Directions for this task ::
Using the records below, repeat exactly the lines from the one holding "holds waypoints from" through the one holding "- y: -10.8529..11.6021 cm", both ends included, and no others.

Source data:
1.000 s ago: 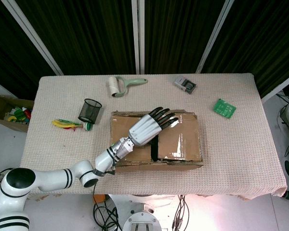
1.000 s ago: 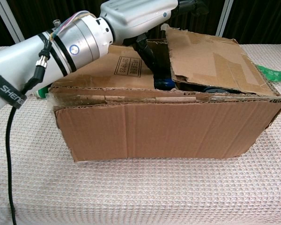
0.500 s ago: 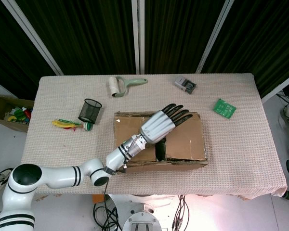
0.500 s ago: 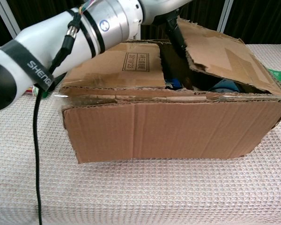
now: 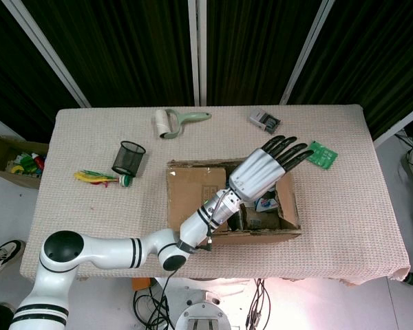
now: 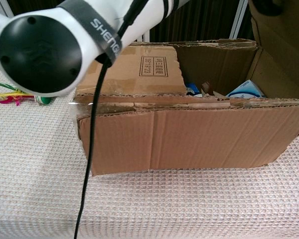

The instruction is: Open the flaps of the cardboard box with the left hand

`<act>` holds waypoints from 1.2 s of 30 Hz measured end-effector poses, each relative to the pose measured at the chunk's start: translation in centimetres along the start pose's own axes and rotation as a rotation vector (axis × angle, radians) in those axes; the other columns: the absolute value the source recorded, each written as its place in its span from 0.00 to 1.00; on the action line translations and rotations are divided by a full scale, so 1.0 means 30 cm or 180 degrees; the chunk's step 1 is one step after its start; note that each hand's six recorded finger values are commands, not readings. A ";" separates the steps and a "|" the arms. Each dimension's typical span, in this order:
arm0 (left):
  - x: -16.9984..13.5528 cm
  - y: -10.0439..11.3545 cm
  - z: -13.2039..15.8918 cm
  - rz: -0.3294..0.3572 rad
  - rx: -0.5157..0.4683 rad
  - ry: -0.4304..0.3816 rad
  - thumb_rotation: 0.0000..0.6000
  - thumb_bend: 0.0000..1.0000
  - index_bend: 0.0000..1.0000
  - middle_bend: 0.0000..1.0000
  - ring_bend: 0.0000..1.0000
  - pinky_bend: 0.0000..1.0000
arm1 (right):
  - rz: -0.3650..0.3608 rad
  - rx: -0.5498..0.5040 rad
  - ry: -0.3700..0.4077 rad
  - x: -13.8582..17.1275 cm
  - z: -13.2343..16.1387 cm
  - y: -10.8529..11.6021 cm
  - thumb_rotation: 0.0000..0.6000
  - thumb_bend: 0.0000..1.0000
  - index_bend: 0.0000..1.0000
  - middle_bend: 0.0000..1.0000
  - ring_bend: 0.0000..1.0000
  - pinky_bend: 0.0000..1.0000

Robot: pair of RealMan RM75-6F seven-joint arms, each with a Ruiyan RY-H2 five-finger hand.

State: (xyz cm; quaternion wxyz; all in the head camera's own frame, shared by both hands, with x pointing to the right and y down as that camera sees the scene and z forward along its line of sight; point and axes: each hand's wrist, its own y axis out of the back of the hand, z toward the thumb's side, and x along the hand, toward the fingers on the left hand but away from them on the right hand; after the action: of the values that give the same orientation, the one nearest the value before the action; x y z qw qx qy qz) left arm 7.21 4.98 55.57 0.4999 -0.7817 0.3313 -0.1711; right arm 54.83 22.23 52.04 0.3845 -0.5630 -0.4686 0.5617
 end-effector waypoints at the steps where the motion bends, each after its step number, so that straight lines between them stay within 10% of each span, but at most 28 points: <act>1: 0.010 0.004 0.004 0.0043 -0.0034 0.0028 0.94 0.00 0.10 0.13 0.09 0.17 | -0.0002 -0.0006 -0.0002 0.000 -0.001 0.000 1.00 0.39 0.00 0.00 0.00 0.00; 12: 0.073 -0.018 0.037 0.0237 -0.0399 0.0357 0.94 0.00 0.09 0.11 0.09 0.16 | 0.0017 -0.0025 -0.0022 -0.002 -0.014 -0.006 1.00 0.39 0.00 0.00 0.00 0.00; 36: 0.098 -0.091 0.190 0.0179 -0.0331 0.0191 0.76 0.00 0.05 0.08 0.08 0.16 | 0.0030 -0.0018 -0.0045 -0.006 -0.025 -0.015 1.00 0.39 0.00 0.00 0.00 0.00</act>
State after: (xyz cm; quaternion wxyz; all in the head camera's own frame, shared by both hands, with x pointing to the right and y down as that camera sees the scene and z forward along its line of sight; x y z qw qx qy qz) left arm 13.69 7.53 55.32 0.4532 -0.7915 0.3763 -0.1629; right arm 55.55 22.24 52.56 0.3770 -0.5623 -0.4702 0.5662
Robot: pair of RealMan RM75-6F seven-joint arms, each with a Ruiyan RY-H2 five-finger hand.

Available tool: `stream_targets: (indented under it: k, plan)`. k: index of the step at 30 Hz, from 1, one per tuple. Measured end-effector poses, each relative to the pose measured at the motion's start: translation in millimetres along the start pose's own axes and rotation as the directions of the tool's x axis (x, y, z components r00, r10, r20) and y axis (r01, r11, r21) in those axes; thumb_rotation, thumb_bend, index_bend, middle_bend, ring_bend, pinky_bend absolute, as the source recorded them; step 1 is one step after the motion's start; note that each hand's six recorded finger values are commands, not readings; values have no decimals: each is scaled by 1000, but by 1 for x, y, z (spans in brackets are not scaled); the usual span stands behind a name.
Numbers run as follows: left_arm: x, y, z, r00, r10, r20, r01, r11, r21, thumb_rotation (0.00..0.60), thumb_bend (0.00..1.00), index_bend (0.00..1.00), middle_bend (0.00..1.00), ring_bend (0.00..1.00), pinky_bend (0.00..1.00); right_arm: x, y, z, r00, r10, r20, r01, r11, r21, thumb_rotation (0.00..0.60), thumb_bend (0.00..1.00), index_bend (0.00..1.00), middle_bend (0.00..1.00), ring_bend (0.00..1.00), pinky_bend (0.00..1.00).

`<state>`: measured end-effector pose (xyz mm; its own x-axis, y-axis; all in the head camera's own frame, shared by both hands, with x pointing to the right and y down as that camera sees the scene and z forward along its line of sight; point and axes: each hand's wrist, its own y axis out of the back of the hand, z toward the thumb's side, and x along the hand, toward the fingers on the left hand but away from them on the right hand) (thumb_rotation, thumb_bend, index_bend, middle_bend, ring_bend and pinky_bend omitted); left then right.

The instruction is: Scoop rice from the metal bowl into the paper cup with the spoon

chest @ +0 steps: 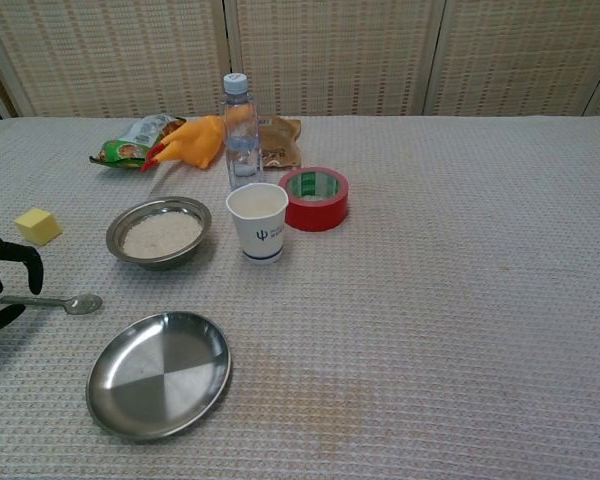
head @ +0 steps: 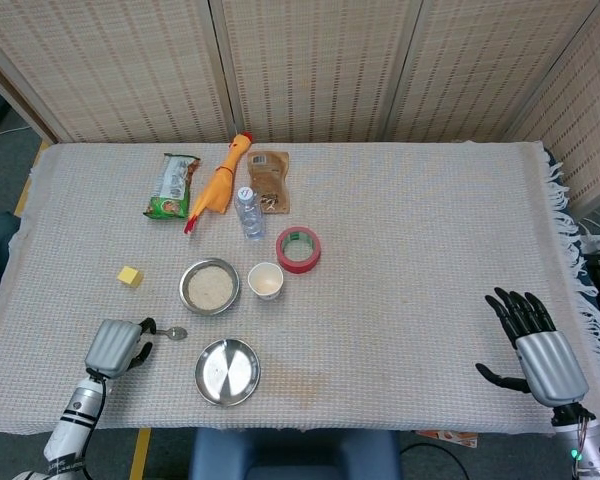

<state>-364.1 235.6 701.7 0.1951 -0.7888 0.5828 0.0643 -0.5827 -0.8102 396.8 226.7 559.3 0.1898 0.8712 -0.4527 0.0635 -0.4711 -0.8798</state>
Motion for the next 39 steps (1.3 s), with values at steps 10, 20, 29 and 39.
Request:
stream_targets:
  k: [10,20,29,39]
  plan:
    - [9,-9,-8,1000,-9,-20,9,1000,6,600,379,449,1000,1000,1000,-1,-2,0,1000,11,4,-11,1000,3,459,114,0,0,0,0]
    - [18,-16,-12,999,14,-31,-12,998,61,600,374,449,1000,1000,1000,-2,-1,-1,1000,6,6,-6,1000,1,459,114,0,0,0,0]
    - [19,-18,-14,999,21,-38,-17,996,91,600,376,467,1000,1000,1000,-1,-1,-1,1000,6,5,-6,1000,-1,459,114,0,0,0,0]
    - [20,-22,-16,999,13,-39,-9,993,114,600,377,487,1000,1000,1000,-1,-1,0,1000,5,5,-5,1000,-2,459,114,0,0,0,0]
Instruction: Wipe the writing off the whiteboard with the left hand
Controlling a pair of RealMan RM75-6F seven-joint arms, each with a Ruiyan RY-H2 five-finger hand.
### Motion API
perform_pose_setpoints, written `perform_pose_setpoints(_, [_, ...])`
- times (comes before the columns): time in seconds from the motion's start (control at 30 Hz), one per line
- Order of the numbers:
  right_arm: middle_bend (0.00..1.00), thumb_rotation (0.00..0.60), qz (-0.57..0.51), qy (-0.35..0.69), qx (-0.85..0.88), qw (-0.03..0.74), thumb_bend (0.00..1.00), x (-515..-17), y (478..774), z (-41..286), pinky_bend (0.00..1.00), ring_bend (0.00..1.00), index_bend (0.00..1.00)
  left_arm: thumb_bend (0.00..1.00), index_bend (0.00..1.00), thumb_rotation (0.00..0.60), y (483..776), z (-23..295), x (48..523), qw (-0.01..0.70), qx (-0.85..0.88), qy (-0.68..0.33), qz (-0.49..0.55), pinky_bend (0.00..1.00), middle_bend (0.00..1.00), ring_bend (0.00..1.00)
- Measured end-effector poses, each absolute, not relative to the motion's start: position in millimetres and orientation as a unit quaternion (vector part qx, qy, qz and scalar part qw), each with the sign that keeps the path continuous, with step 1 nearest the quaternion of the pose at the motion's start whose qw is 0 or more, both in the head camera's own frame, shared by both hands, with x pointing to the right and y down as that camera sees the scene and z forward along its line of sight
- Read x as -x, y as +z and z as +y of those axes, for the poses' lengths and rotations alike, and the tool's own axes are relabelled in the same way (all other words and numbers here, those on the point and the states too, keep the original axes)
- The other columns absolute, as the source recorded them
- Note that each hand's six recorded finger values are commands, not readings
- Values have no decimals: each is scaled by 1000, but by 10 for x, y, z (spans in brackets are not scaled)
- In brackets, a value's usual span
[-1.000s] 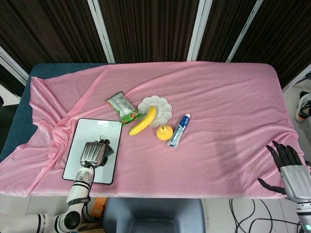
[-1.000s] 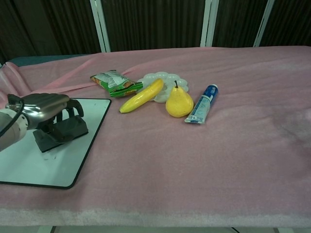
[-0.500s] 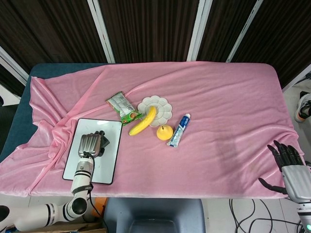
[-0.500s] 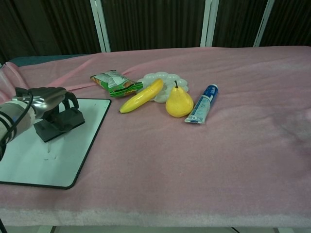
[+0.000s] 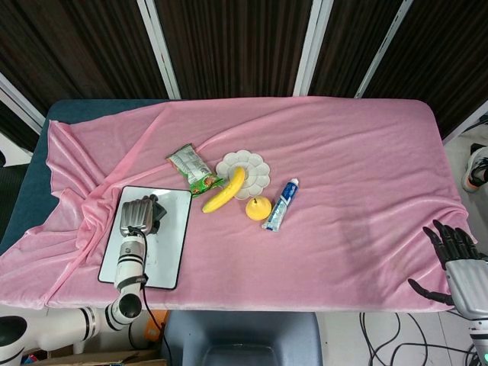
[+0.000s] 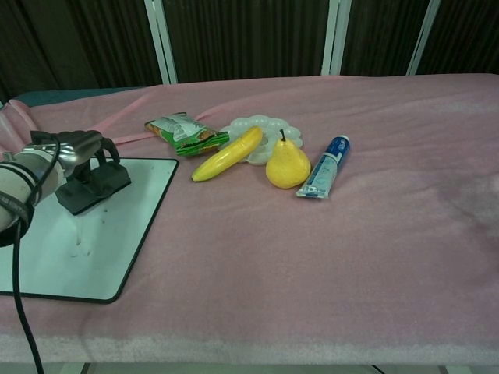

Completed task ::
`<act>` holds waypoints from 1.2 s of 30 Hz measured end-effector poses, each relative to the pose measured at the chunk's start: translation in centimetres along the start pose's own axes and rotation as a rotation vector (axis × angle, radians) in those axes; the other columns: the absolute value the source recorded, each written as its place in its span from 0.00 to 1.00; on the action line translations and rotations are divided by a full scale, so 1.0 means 30 cm or 180 degrees; the chunk's step 1 is one step after its start; note that each hand's six recorded finger values are commands, not readings. A ";" separates the steps and a "|" the arms. Each dimension's typical span, in this order:
arm0 (left):
  - x: -16.9984..13.5528 cm
  - y: -10.0439..11.3545 cm
  - z: -13.2039..15.8918 cm
  - rz: -0.3294..0.3572 rad
  - rx: -0.5157..0.4683 rad
  - ry: -0.4304..0.3816 rad
  - thumb_rotation: 0.0000..0.6000
  - thumb_bend: 0.0000..1.0000
  - index_bend: 0.0000..1.0000
  - middle_bend: 0.0000..1.0000
  - ring_bend: 0.0000..1.0000
  - pinky_bend: 0.0000..1.0000
arm1 (right):
  - rz: -0.3650..0.3608 rad
  - rx: -0.5498..0.5040 rad
  - ry: -0.3700..0.4077 rad
  - x: -13.8582..17.1275 cm
  - z: -13.2343..16.1387 cm
  - y: -10.8529..11.6021 cm

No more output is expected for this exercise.